# Subsampling and Averaging¶

Due to the ordering of grid indices in global ICON grids, it is possible to quickly subsample and average datasets spatially.

[1]:

import intake

[2]:

import numpy as np
import xarray as xr
import yaml

[3]:

from gridlocator import merge_grid


## getting some data¶

We’ll first grab some datasets as usual.
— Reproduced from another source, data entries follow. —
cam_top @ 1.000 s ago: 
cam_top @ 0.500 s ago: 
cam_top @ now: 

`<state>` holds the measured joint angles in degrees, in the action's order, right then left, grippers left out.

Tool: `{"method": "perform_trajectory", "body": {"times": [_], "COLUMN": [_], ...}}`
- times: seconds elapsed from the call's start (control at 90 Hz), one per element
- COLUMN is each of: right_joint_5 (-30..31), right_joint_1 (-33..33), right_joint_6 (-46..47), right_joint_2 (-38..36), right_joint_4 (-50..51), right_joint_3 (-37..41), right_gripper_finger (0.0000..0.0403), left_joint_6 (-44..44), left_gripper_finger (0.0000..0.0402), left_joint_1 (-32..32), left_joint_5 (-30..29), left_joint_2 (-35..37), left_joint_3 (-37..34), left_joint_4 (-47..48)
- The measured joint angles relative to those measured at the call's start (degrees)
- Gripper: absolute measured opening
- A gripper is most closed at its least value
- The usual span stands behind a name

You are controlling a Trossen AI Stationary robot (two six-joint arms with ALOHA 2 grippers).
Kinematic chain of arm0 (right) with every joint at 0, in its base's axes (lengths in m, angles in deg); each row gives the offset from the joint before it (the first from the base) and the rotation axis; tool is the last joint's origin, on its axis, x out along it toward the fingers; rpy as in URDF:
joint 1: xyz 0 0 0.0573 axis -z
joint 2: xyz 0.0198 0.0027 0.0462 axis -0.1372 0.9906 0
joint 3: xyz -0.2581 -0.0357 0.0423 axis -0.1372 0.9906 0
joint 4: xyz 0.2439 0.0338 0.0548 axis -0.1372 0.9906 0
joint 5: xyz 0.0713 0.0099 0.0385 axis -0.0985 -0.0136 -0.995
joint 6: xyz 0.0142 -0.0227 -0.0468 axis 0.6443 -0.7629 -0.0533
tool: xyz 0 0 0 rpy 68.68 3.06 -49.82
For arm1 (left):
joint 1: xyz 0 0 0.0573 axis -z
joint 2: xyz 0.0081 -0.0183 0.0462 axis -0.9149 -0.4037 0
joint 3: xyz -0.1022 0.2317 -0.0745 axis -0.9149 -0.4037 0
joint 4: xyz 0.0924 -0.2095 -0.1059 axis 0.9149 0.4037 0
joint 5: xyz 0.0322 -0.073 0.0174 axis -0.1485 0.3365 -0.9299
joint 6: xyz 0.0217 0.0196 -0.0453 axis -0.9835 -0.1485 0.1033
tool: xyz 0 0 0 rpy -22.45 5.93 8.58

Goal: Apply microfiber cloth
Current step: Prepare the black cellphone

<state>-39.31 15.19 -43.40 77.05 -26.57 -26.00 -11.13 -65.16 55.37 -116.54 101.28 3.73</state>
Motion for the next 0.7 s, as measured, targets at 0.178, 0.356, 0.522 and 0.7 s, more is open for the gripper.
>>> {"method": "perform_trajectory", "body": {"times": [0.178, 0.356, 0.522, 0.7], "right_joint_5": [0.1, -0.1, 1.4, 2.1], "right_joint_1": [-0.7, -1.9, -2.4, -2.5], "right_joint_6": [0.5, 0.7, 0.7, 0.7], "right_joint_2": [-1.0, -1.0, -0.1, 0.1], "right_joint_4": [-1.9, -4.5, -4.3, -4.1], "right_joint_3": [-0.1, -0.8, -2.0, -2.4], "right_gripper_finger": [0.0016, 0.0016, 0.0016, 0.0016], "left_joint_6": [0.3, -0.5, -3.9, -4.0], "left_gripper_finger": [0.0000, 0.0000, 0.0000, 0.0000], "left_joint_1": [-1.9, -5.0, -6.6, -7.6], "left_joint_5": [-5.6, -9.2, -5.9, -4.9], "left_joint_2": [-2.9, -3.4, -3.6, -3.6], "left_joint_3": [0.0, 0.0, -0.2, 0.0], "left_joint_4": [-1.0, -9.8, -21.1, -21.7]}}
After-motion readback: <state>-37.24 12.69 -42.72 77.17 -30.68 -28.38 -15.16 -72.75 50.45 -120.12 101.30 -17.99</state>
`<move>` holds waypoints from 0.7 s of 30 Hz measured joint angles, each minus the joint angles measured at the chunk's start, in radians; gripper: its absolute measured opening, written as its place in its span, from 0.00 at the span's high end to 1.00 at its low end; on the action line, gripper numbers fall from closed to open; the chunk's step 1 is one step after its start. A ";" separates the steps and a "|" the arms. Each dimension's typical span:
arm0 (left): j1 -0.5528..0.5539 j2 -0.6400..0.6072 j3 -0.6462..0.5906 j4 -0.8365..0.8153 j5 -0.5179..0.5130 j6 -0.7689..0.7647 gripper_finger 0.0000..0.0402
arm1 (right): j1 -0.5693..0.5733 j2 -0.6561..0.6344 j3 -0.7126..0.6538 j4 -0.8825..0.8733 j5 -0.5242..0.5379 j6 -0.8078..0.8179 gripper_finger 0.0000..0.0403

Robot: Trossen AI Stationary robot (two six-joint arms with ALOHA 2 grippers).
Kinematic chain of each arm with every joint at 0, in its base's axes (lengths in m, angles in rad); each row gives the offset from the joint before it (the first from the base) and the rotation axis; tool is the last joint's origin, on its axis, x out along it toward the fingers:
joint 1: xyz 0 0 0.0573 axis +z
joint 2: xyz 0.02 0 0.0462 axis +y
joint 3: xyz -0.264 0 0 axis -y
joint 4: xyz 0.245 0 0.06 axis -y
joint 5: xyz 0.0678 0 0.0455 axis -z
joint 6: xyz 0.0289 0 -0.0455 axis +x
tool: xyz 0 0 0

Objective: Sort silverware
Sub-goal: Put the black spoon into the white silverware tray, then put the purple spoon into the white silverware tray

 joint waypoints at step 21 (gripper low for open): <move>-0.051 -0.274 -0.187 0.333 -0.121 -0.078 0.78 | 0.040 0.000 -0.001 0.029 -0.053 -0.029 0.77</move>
Here we use the prw variable from an ICON R02B09 run.

[4]:

col_url = "/pf/k/k202134/DYAMOND/Processing/full_catalog.json"
col = intake.open_esm_datastore(col_url)

[5]:

res = col.search(variable="prw",
project="NextGEMS",
model="ICON-SAP-5km",
ensemble_member="dpp0052",
operation="inst")

[6]:

d = res.to_dataset_dict(cdf_kwargs={'chunks': {'time': 1}})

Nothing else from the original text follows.